One Million Households
Upon review, it is our position that the action plan’s approach to tackling ASB suffered by social housing residents is wanting. The plan states that in a 2022 survey, one million social households (equal to one in four social housing residents) experienced ASB in the previous year.
However, 40% did not report the ASB because they had no confidence that their landlord would take action. Of those who did report, 55% stated that they were dissatisfied with the outcome. This means that a staggering 95% of polled residents believe that social landlord intervention was either ineffective or would be ineffective. Remarkably, the government’s action plan does nothing to explore these statistics.
The action plan correctly outlines that ‘social landlords already have powers to tackle anti-social behaviour’, which were proffered to them back in 2014 under the ASB Crime and Policing Act. However, the plan fails to examine or address the apparent underuse of these powers which seems evident based on the above statistics. The action plan offers no sanctions, fines or legislative enforcement against social landlords who fail to respond to ASB appropriately.

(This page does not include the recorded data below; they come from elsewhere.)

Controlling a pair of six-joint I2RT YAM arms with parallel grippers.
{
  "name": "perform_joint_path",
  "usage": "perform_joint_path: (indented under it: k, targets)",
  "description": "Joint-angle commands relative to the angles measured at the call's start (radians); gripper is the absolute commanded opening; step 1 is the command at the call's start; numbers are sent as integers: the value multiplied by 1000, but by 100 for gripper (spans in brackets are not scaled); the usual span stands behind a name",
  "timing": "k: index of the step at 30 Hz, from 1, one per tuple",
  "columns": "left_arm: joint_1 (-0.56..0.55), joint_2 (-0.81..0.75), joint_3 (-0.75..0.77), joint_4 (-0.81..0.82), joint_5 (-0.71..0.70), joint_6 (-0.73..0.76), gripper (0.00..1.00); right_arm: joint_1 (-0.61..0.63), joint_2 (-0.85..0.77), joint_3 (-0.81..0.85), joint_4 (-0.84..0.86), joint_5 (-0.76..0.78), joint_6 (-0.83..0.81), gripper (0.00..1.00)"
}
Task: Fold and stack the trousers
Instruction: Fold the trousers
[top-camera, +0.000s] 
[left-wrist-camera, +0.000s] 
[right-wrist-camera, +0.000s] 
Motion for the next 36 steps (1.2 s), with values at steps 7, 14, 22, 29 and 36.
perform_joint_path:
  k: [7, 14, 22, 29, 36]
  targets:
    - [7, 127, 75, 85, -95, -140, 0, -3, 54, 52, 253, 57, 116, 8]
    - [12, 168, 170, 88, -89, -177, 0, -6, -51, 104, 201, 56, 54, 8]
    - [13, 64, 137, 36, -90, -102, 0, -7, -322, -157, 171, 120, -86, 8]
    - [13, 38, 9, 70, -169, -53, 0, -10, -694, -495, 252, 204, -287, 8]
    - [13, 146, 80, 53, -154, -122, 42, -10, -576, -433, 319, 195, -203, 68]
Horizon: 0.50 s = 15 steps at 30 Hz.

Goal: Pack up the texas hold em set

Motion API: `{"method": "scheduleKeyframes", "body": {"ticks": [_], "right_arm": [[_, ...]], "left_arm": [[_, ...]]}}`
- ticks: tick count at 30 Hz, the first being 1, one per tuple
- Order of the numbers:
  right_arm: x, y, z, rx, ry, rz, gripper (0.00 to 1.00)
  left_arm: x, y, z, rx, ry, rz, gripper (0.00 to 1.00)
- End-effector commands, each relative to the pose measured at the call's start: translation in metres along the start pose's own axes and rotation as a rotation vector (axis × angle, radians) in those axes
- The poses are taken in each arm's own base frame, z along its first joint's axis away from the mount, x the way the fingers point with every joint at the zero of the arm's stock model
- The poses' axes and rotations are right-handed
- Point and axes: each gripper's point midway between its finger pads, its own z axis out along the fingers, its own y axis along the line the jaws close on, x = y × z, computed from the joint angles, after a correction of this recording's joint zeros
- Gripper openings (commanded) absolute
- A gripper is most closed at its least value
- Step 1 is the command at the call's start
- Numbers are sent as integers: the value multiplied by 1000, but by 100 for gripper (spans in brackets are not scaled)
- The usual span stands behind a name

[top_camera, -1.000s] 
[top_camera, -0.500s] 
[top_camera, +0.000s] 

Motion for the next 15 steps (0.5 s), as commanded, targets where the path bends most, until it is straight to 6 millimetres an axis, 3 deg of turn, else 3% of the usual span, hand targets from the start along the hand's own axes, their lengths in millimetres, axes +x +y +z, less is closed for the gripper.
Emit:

Instead, it states that the government –
- Will set ‘clear expectations’ to ensure that these powers are used in a ‘timely fashion’
- Will update social housing allocations policy to ensure that ASB perpetrators are deprioritised for housing
- Will explore a ‘three strikes and you’re out’ expectation for social landlords following 3 proven incidents of ASB and 3 landlord warnings
- Has already launched a ‘new expert panel’ to help social housing landlords tackle ASB
Our strong view is that these are tepid ‘solutions’ at best. The government appears to operate on the incorrect assumption that landlords do and will always exercise the powers afforded to them despite that its own evidence above indicates otherwise.
It is illogical to expect positive outcomes from this plan without addressing the grave and pervasive problem of ASB inaction from social landlords and other relevant agencies, i.e., the police, local authorities, etc. This has not been lost on others who have reviewed the government’s plan. As stated in the Local Government Chronicle, the Anti-Social Behaviour Action Plan is missing a ‘duty’ on various agencies to cooperate with each other in the implementation of afforded powers. (Professional guidance for action plan implementation can be found here.)
It is particularly noteworthy that this action plan was released a week to the day after the publication of the Casey Report, a damning and depressing independent review of extremely poor and disturbing standards of behaviour and internal culture of the Metropolitan Police – the largest police force in Europe. Police are pivotal to the management of ASB.
If police staff are commonly ASB perpetrators against each other, as the report indicates, it is hard to believe that the police by and large have the professional integrity or even the desire to protect the public from ASB.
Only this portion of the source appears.